I cannot imagine a time when the Anglican Covenant would creep back out of the world of Administration and become in any way a sacramental badge indicating an inward and spiritual grace. It just doesn't work.
So the Anglican Covenant is no one's business except those whose business it is to exclude and include in business. If we get this badge we get to play out our ministry in a particular context, and there is real value to that context, but we need to be clear that although the Covenant lists all those others signs and badges, some of which are central to our Christian faith, that does not make the Covenant central.
By the time the Covenant gets to part 4 it has crept a long way from Baptism and Eucharist. By then it is a meal best eaten by the Administrators.
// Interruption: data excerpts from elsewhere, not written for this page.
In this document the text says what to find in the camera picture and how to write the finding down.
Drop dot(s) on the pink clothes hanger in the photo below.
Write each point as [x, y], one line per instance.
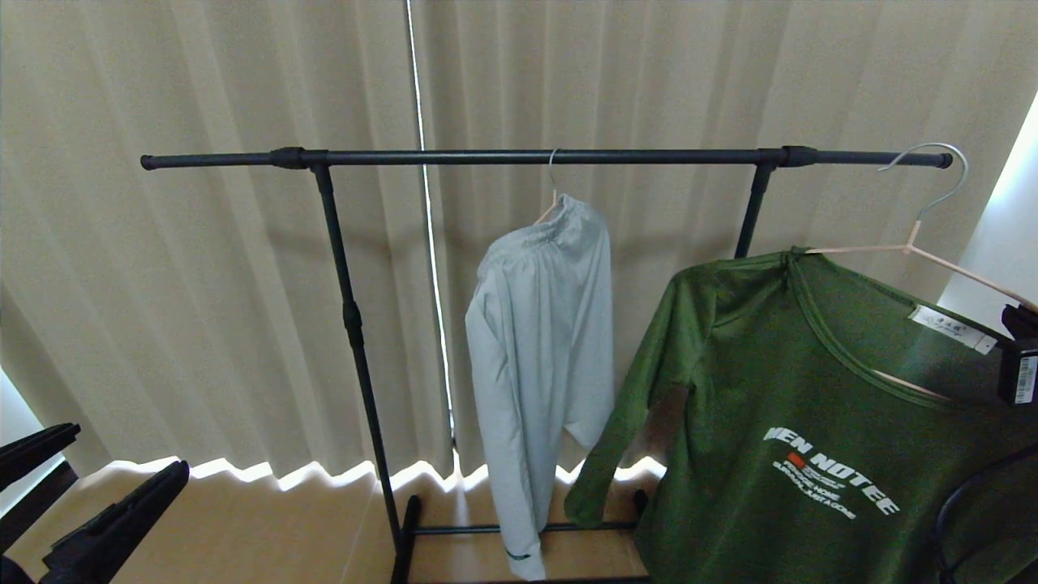
[552, 174]
[915, 235]

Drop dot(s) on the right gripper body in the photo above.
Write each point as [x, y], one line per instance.
[1020, 369]

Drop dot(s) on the pale grey shorts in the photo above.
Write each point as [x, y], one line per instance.
[535, 365]

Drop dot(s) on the green garment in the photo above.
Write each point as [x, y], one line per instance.
[770, 389]

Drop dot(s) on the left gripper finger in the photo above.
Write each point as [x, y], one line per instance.
[113, 523]
[32, 454]

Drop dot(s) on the beige curtain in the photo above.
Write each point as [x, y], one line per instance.
[203, 284]

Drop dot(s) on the black clothes rack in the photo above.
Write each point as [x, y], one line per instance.
[486, 156]

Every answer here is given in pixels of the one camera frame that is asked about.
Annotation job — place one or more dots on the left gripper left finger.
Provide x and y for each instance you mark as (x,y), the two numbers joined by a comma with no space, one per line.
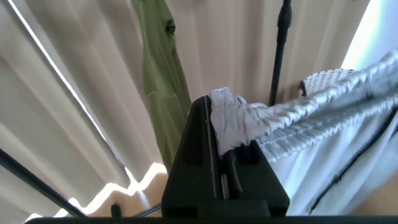
(192,177)

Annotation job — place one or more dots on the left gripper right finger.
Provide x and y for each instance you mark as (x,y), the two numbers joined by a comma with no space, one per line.
(258,183)

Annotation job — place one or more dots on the pale grey shorts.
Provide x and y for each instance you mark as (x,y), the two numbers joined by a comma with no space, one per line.
(311,130)

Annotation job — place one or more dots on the green long-sleeved shirt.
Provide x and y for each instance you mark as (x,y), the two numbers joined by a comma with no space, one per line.
(161,77)

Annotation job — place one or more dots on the white laundry basket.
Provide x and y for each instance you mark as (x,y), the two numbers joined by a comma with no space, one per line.
(326,79)

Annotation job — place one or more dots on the black clothes rack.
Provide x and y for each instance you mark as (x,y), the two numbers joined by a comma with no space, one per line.
(280,46)

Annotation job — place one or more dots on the beige curtain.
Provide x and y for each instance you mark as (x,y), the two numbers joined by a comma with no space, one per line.
(93,46)

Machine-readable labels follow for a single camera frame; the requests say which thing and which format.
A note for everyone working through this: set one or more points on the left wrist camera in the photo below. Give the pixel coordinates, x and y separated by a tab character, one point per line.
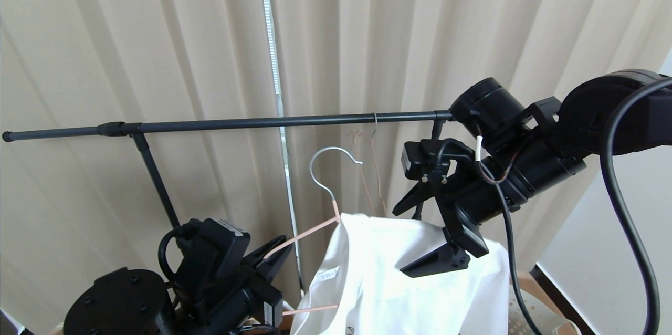
215	251

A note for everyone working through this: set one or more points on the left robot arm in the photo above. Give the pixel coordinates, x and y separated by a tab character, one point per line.
121	303

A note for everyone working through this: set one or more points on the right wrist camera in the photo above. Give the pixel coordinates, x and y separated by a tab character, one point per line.
422	159

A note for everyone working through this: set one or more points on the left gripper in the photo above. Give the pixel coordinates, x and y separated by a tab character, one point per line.
252	293

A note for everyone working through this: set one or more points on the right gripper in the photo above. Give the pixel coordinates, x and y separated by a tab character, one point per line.
472	203

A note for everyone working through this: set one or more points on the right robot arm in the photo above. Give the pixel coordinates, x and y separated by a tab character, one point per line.
604	114

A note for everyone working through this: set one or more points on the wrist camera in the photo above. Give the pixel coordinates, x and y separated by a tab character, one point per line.
422	159
215	251

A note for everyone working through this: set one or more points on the black clothes rack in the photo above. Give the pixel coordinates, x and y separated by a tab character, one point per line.
210	125

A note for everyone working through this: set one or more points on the beige curtain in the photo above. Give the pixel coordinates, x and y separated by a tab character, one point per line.
131	35

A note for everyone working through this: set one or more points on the white laundry basket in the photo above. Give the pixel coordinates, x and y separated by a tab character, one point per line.
546	319

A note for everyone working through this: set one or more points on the white printed t-shirt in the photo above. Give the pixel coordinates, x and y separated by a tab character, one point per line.
378	282

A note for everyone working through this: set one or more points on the pink clothes hanger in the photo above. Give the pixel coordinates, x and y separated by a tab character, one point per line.
375	121
302	235

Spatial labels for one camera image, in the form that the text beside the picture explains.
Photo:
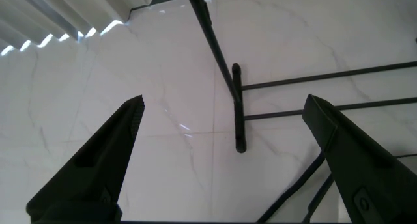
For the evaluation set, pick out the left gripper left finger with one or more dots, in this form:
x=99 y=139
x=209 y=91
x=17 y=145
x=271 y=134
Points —
x=94 y=172

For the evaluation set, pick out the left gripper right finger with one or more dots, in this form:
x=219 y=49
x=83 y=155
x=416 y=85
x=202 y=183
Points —
x=358 y=165

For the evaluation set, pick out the black clothes rack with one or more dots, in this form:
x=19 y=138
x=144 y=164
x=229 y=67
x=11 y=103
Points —
x=239 y=126

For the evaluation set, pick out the white curtain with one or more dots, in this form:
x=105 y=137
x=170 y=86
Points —
x=65 y=9

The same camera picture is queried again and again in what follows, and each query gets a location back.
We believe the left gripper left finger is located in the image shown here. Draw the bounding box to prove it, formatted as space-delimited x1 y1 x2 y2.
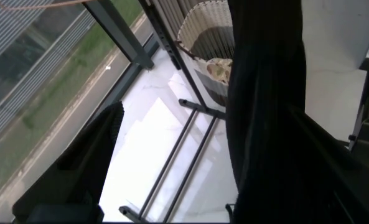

In the film those are the guys at the table, passing out the badges.
Mark--
ReplyDeleteBlazing Saddles? Surely you know the original reference, from The Treasure of the Sierra Madre, 1948, with Humphrey Bogart and Walter Huston, and this memorable piece of dialogue:
"Badges? We ain't got no badges. We don't need no badges. I don't have to show you any stinking badges."
All films made after 1960 are merely compilations of earlier ones.
Perhaps Blazing Saddles is the Youtube you want, though?
And don't forget that the Monkeys used it in one of their parodies also.
ReplyDelete"We can think of the scriptures read as a badge of fidelity to God's Word (which is outwardly and visibly signed in the writings, but inwardly and spiritually ingested in our incorporation in Christ Jesus.)"
ReplyDeleteI love your sentence concerning the Bible. Not only moving from outward sign to inward grace, this ingesting of Scripture also leads back outwardly to a changed life (your "incorporation in Christ Jesus"). My Evangelical heritage appreciates your phrasing.
At my church we wear name badges. They are not required, but do come in handy especially for those of us who have trouble remembering names. My day job also requires the use of badges. These badges are good because the first name of the person (and picture) are printed on the front. The name is in LARGE letters so that people can read the name from quite a distance. The two types of badges, one for security (you gotta have one to gain entrance) and one for convenience (so that everyone who can read will know your name) are hard to keep up with (if I forget the security one you cannot gain entrance to my job) but helpful.
ReplyDeleteI'm all for being helpful but against being exclusionary. Maybe badges are not all bad, but they can become a status symbol (with some having them and some not having them). We need to be careful that the exclusionary side of badges is not the face our church will show the world.